_What you need to do_
Could you set down exactly the lines that start at the one containing "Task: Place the" and end at the final line of the material below?
"""
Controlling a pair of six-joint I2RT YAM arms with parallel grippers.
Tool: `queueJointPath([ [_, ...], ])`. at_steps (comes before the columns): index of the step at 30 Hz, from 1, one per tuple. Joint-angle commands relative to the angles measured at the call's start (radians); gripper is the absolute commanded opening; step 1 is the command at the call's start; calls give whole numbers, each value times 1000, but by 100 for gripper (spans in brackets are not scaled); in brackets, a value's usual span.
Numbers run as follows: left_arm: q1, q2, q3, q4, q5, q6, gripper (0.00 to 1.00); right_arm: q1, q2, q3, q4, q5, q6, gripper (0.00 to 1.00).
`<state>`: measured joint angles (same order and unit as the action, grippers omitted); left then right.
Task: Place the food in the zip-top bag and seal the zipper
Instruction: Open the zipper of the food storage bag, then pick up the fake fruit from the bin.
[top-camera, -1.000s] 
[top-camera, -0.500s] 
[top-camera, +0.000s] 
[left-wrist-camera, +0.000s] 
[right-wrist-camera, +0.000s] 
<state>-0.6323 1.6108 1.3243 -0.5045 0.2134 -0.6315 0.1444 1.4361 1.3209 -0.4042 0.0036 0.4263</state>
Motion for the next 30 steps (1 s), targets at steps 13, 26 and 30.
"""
_Result for this exercise_
Task: Place the food in the zip-top bag and seal the zipper
Instruction: Open the zipper of the food storage bag, then pick up the fake fruit from the bin.
[top-camera, -1.000s] 
[top-camera, -0.500s] 
[top-camera, +0.000s] 
[left-wrist-camera, +0.000s] 
[right-wrist-camera, +0.000s] 
<state>-0.6323 1.6108 1.3243 -0.5045 0.2134 -0.6315 0.1444 1.4361 1.3209 -0.4042 0.0036 0.4263</state>
Motion for the next 30 steps (1 s), targets at steps 13, 26 and 30.

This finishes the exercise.